* Prompt *
Extract exactly those lines that lie between the start of the material and the line with "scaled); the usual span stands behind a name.", including both boundary lines and no others.

* Supplied material *
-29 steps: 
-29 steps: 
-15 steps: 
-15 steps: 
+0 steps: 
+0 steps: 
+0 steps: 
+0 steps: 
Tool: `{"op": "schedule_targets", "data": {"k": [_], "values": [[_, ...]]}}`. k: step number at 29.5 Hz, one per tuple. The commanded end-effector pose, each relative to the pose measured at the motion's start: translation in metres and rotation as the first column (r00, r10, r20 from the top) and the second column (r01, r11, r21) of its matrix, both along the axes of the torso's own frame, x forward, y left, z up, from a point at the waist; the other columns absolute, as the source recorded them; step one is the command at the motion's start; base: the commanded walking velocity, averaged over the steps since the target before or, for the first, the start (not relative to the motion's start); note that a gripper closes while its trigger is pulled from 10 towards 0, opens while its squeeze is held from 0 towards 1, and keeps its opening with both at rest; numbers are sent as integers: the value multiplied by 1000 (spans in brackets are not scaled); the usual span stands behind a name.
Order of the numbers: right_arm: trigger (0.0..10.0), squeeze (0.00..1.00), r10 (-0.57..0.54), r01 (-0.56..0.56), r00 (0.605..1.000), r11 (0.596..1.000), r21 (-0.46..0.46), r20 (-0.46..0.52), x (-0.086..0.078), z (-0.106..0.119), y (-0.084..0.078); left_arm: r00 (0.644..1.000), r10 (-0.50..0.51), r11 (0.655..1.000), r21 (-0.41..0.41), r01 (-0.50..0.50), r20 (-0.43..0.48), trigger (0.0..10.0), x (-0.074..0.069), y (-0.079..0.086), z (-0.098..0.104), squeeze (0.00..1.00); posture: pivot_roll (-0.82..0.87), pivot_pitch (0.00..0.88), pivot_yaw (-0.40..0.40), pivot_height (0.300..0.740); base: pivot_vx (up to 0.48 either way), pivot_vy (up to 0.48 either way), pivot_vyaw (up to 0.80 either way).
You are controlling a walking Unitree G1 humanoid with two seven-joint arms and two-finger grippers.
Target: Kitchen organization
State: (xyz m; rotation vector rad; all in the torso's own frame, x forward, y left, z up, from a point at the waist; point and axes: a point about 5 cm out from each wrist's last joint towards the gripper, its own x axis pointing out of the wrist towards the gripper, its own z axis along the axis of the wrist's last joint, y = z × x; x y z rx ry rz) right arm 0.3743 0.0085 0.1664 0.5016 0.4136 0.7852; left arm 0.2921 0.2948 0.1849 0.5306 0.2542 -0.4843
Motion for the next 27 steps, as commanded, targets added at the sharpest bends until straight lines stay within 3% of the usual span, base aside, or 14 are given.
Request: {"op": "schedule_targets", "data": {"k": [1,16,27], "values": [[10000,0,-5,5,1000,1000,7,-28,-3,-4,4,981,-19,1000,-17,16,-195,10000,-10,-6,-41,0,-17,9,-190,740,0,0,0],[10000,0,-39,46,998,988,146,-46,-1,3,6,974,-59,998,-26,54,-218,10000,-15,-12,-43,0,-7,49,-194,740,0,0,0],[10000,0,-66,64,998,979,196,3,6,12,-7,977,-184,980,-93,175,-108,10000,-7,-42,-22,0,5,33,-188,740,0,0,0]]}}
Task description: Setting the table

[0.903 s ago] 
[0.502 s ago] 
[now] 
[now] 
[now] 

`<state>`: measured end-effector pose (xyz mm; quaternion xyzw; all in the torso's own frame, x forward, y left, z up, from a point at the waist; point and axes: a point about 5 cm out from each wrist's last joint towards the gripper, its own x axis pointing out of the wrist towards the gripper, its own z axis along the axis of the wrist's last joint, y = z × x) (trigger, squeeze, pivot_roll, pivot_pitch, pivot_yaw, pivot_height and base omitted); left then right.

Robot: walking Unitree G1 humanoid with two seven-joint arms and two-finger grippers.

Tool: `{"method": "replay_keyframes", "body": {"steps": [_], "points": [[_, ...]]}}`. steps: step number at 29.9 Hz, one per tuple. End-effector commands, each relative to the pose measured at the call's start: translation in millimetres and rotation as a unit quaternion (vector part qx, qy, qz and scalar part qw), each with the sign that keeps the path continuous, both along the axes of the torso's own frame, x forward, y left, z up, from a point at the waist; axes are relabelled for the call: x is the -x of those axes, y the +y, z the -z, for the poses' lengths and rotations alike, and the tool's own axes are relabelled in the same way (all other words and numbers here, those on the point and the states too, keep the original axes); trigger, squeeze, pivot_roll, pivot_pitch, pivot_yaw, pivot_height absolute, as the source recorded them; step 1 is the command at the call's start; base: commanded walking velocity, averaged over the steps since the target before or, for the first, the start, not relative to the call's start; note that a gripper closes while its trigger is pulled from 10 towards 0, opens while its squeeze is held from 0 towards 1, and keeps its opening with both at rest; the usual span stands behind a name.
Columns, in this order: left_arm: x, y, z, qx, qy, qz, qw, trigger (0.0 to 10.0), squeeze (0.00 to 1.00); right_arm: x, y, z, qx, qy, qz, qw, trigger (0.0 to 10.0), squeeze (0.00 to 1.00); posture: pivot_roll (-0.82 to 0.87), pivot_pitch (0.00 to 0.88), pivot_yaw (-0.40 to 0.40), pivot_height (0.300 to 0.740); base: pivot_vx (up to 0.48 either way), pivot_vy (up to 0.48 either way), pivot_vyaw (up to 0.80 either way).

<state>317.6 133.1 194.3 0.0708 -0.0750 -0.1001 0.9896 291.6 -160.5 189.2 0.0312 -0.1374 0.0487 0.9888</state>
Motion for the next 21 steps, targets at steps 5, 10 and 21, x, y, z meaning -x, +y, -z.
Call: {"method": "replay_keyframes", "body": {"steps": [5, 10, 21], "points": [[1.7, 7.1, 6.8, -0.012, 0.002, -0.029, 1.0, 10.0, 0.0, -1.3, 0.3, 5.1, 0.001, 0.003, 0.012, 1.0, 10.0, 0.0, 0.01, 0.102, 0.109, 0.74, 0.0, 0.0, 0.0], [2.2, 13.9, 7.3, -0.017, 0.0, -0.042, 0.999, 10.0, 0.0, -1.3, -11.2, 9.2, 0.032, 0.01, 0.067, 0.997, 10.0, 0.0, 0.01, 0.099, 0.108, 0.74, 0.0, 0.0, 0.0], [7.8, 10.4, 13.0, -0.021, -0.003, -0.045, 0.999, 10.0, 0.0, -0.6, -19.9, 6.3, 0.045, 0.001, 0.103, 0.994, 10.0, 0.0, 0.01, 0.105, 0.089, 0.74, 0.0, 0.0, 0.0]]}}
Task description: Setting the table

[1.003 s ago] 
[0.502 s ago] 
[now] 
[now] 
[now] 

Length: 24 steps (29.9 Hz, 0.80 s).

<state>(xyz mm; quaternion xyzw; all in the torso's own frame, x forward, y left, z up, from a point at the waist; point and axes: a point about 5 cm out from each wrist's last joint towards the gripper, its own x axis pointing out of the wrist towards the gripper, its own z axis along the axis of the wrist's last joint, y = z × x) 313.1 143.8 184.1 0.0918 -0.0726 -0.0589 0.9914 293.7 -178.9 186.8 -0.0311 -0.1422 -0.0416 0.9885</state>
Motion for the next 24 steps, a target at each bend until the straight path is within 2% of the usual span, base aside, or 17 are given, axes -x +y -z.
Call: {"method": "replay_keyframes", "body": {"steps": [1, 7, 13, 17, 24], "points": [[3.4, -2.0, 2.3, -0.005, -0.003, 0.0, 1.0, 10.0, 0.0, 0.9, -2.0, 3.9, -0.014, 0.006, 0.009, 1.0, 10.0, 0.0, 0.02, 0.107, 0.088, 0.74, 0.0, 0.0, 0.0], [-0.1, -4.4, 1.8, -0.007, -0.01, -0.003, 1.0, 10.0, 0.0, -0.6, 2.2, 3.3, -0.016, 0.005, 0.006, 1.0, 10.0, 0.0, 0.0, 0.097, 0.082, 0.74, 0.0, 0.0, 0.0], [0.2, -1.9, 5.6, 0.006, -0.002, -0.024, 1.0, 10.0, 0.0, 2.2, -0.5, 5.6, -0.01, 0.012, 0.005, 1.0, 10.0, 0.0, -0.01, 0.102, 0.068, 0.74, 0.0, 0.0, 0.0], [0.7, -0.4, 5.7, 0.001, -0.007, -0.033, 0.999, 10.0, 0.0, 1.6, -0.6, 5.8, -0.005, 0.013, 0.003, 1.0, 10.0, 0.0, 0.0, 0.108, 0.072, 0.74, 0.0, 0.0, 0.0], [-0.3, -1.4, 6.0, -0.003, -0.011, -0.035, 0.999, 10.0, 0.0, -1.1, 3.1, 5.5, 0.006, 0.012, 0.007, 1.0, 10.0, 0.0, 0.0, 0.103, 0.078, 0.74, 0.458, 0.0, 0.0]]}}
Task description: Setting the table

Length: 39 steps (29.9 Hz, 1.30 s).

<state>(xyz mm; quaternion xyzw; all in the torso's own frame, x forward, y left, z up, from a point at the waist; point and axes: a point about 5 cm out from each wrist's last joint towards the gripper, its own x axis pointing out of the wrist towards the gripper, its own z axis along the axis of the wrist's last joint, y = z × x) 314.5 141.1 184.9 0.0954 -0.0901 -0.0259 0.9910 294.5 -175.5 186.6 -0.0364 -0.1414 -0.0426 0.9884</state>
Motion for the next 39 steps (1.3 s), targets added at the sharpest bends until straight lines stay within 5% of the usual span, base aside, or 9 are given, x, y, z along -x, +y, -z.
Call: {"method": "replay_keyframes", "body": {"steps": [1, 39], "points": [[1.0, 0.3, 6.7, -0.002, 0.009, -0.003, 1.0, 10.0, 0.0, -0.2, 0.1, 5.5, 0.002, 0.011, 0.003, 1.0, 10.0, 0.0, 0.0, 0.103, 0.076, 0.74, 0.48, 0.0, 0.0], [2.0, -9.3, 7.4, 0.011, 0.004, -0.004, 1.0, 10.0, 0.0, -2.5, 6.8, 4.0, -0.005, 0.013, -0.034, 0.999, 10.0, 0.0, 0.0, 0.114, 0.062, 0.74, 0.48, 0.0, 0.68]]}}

* Reply *
-29 steps: 
-29 steps: 
-15 steps: 
-15 steps: 
+0 steps: 
+0 steps: 
+0 steps: 
+0 steps: 
Tool: `{"op": "schedule_targets", "data": {"k": [_], "values": [[_, ...]]}}`. k: step number at 29.5 Hz, one per tuple. The commanded end-effector pose, each relative to the pose measured at the motion's start: translation in metres and rotation as the first column (r00, r10, r20 from the top) and the second column (r01, r11, r21) of its matrix, both along the axes of the torso's own frame, x forward, y left, z up, from a point at the waist; the other columns absolute, as the source recorded them; step one is the command at the motion's start; base: the commanded walking velocity, averaged over the steps since the target before or, for the first, the start (not relative to the motion's start); note that a gripper closes while its trigger is pulled from 10 towards 0, opens while its squeeze is held from 0 towards 1, and keeps its opening with both at rest; numbers are sent as integers: the value multiplied by 1000 (spans in brackets are not scaled); the usual span stands behind a name.

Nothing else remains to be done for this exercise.